Pourquoi ce n'est pas la sécheresse qui inquiète les producteurs de pommes AOP du Limousin
À deux semaines du démarrage d’une récolte précoce, prévu le 12 septembre 2022, soit une semaine plus tôt que l'an passé, ce n’est pas la sécheresse mais un ensemble de difficultés qui noircissent l’avenir des pomiculteurs limousins. Ils ont au moins trois bonnes raisons d’être pessimistes, ces jours-ci.
1. Un printemps effroyableLaurent Rougerie, le président du syndicat des producteurs de l’AOP pomme du Limousin, martèle l’information : « La sécheresse n’est pas le problème majeur ».
La preuve : dans la zone de production, la plupart des fruits offrent un calibre correct et une apparence satisfaisante. Car seuls un tiers des vergers de l’AOP ne bénéficient pas d’un système d’irrigation. « Et même sur ces 30 % là, la sécheresse n’a pas conduit à une catastrophe », assure l’arboriculteur. Même si, dans les vergers de la famille Teulet, en 100 % bio, on constate que les fruits sont plus petits, ce qui ne permet pas de compenser les pertes causées par le froid.
Car, en réalité, c’est le printemps terrible, enchaînant gelées au début du mois d’avril puis très fortes chaleurs en mai, qui met en péril la récolte. « On s’oriente vers un déficit de 30 à 40 %, assène Laurent Rougerie.
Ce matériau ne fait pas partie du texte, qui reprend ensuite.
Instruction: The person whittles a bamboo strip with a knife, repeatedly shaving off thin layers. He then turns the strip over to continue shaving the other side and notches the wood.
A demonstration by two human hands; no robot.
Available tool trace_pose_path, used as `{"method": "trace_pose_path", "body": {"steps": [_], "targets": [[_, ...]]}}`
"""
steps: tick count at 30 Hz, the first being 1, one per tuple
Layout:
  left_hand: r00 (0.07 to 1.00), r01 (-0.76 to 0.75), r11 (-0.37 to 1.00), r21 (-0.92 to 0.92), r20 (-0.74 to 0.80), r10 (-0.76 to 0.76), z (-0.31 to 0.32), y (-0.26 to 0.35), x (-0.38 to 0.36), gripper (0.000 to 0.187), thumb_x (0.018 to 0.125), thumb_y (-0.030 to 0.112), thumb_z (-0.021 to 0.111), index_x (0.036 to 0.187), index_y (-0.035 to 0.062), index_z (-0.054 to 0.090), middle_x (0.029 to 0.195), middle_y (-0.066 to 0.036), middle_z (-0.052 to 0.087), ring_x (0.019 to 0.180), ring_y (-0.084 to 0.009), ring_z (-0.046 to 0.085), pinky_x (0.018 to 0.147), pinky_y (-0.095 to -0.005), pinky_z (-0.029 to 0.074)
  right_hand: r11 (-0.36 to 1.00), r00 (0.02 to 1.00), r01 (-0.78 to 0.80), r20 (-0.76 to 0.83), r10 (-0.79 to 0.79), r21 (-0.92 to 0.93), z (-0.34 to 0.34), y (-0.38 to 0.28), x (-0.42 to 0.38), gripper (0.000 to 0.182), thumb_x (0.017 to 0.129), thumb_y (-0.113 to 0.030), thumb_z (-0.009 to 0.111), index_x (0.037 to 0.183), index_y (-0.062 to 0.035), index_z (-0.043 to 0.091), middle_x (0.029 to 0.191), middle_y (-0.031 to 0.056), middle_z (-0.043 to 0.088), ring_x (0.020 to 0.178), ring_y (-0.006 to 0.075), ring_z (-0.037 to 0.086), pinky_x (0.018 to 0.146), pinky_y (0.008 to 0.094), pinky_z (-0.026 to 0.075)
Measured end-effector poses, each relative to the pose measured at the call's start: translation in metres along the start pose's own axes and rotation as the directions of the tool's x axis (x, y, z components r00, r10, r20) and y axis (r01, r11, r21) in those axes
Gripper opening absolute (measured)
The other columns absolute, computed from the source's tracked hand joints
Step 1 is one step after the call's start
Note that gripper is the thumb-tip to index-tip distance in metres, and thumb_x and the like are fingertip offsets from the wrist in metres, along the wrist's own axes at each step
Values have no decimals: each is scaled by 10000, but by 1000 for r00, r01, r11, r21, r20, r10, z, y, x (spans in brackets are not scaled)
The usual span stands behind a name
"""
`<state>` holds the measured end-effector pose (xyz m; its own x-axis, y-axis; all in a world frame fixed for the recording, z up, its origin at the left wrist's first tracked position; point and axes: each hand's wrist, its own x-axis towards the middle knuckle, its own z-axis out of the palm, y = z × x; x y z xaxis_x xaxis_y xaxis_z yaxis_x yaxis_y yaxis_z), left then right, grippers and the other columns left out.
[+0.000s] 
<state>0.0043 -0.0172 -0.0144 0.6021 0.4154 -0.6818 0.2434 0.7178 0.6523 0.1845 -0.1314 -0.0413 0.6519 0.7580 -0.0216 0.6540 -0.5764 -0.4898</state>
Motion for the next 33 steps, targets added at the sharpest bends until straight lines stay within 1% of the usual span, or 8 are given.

Pour la troisième année consécutive, on n’a pas de récolte “normale”, ce qui fait qu’en trois ans, on a perdu l’équivalent de plus d’une récolte annuelle. »
2. Une explosion des coûts de productionSi la sécheresse de l’été a évité le développement de maladies, en contrepartie, il a fallu protéger les arbres avec du talc ou de l’argile. Une intervention qui a un coût, comme le carburant pour les machines, le matériel, l’électricité… « On fait face à une augmentation galopante des charges », résume le président du syndicat. « Le prix du bio va sortir cher, confirme Cyril Ferrier. Mais est-ce qu’il va se vendre cher ? Je suis très inquiet. »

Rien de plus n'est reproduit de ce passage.